Sans doute une réforme audacieuse consisterait dans la fusion des rôles du Président du Conseil et de celui de la Commission. Cette présidence unique bénéficierait de la double légitimité démocratique des Gouvernements et du Parlement. Au quotidien, une coopération administrative plus loyale entre les Etats Membres permettrait également  une application plus concrète des textes européens, au bénéfice des citoyens.

Elu député des Français résidant au Benelux, j’aurai à cœur de renforcer les liens entre le Parlement européen et notre Assemblée nationale en m’investissant dans la délégation pour l’Union européenne. Réciproquement, je me ferai un devoir d’interpeller les membres du Gouvernement sur leur rôle de législateur européen au sein du Conseil.
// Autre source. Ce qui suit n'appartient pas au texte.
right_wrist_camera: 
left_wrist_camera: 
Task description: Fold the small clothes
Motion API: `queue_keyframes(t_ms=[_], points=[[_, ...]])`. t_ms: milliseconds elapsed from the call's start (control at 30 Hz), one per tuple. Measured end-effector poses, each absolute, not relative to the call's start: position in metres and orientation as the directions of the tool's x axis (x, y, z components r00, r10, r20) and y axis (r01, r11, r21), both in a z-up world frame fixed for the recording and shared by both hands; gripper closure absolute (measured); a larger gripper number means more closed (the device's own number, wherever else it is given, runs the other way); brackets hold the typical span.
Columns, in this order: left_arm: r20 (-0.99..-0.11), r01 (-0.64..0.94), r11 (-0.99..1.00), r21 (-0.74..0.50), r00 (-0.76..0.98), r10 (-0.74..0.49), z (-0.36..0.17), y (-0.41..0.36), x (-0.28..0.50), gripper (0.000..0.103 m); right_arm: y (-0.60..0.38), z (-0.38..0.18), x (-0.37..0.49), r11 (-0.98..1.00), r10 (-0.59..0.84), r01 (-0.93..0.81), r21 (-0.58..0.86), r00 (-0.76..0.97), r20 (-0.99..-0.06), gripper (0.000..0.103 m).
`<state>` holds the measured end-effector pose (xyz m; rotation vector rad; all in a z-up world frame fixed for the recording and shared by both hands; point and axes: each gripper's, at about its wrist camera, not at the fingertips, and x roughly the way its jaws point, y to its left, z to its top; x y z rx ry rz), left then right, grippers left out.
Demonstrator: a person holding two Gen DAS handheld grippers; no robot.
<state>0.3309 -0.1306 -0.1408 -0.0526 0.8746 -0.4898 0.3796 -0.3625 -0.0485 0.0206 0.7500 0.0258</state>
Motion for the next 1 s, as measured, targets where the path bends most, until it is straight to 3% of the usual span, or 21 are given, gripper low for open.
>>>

Je serai attentif à mettre en œuvre les nouvelles compétences reconnues aux parlements nationaux par le traité de Lisbonne, notamment en matière de contrôle de subsidiarité. Les élus à l’Assemblée nationale doivent aussi être des relais entre l’Union européenne et les citoyens, puisque ce sont eux qui transcrivent le droit européen en  droit français.

Nul ne sait où il va si il ne sait d’où il vient !

C’est pourquoi j’affirmerai sans complexe que la civilisation européenne trouve son origine dans la philosophie grecque et le personnalisme chrétien.

La construction européenne a été l’œuvre politique la plus originale et la plus constructive du XXème siècle dans le monde.

Nous devons en préserver l’esprit en l’adaptant aux nécessités politiques contemporaines.

Si elle veut faire reconquérir la confiance des peuples, l’Union européenne doit être plus protectrice au cœur de la mondialisation, plus convaincue de la richesse de  ses valeurs morales et culturelles, plus respectueuse des nations qui la compose, plus proche des citoyens."